What to work on: Using the records below, transcribe word for word the stretch from the line that contains "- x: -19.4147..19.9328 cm" through the line that contains "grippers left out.", both end lines included, and nothing else.

───

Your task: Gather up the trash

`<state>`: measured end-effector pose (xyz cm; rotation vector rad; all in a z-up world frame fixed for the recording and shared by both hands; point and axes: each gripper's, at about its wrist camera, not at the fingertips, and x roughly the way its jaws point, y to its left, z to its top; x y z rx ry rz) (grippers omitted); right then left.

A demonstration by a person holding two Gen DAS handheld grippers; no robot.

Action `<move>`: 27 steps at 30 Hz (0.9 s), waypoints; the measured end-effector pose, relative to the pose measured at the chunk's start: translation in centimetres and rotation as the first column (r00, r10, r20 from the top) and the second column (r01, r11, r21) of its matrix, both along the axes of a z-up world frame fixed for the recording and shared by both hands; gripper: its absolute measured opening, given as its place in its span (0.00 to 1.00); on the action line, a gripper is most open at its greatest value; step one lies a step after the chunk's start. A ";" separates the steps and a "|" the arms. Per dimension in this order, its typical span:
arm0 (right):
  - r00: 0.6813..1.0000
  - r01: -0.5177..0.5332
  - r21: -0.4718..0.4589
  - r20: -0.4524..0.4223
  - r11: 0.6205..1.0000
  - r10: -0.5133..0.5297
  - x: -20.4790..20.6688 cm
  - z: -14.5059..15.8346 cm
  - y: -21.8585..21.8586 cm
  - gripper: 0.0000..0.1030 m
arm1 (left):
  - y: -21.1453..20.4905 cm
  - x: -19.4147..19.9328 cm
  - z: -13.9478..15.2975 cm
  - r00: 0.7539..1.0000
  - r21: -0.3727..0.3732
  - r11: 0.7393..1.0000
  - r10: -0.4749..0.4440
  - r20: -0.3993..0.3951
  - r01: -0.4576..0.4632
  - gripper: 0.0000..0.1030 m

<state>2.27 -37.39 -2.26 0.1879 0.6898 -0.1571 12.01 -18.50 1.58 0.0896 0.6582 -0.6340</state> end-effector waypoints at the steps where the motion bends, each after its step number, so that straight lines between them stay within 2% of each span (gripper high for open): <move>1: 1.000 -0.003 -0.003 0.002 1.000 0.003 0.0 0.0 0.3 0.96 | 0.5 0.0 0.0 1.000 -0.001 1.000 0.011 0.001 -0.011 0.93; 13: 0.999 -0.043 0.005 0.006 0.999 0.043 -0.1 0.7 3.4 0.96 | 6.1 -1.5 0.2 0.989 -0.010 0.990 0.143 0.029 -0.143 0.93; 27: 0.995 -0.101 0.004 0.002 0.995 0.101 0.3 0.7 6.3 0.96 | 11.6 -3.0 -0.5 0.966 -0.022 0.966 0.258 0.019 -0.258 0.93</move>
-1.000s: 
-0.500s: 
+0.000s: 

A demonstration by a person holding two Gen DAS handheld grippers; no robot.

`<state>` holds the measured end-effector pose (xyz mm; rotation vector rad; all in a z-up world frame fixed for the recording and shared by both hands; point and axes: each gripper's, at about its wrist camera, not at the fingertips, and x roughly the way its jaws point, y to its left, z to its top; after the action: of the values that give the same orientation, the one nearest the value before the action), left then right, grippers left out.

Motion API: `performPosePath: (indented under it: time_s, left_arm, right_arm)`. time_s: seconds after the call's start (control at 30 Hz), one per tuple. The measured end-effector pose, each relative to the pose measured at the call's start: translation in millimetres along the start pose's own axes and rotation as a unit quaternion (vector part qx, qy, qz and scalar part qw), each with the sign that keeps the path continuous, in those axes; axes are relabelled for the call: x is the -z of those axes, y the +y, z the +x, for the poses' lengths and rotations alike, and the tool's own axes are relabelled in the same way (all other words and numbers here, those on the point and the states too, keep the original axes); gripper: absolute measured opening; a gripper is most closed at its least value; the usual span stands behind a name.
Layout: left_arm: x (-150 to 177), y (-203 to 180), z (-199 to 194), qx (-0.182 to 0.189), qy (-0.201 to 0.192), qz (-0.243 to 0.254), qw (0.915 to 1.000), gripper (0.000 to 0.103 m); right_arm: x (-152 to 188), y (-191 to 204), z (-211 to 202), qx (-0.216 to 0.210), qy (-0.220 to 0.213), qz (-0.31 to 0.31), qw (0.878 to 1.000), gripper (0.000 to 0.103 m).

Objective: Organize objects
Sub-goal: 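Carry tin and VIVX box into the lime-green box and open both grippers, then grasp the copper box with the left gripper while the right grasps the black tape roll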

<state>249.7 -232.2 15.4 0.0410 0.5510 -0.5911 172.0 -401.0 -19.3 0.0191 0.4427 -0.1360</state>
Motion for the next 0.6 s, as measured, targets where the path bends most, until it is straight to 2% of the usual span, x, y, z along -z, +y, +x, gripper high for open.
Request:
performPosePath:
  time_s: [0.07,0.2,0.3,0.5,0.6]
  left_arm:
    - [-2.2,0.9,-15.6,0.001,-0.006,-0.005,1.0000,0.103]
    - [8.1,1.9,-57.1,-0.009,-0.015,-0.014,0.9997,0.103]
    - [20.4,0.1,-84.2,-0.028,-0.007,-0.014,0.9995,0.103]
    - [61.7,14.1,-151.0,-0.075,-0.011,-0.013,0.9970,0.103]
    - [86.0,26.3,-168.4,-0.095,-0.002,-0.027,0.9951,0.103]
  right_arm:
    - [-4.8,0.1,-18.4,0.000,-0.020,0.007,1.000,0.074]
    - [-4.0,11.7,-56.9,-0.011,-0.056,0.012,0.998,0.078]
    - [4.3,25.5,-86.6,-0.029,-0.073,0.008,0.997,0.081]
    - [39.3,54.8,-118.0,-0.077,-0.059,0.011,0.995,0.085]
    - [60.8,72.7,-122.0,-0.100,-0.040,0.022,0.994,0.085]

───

Result:
  - x: -19.4147..19.9328 cm
  - z: -13.9478..15.2975 cm
  - r00: 0.7539..1.0000
  - r21: -0.3727..0.3732
  - r11: 0.7393..1.0000
  - r10: -0.4749..0.4440
  - r20: -0.3993..0.3951
  - r01: -0.4576..0.4632
  - gripper: 0.0000..0.1030 m

<state>2.27 -37.39 -2.26 0.1879 0.6898 -0.1571 12.01 -18.50 1.58 0.0896 0.6582 -0.6340</state> end-effector waypoints at the steps where the motion bends, each after its step number, so that straight lines between them stay within 2% of each span (gripper high for open): <move>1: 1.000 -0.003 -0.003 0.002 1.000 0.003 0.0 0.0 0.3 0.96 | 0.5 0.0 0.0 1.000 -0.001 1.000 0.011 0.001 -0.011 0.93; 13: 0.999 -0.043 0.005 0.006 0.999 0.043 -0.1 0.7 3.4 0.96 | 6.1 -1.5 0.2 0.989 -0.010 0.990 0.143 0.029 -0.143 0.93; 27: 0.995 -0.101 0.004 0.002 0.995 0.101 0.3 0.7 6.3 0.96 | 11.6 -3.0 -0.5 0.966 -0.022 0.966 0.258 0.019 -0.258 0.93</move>
-1.000s: 
-0.500s: 
+0.000s: 

A demonstration by a person holding two Gen DAS handheld grippers; no robot.

`<state>` holds the measured end-effector pose (xyz mm; rotation vector rad; all in a z-up world frame fixed for the recording and shared by both hands; point and axes: each gripper's, at about its wrist camera, not at the fingertips, and x roughly the way its jaws point, y to its left, z to its top; after the action: of the values that give the same orientation, the one nearest the value before the action), left then right, grippers left out.

The answer has been supplied in full.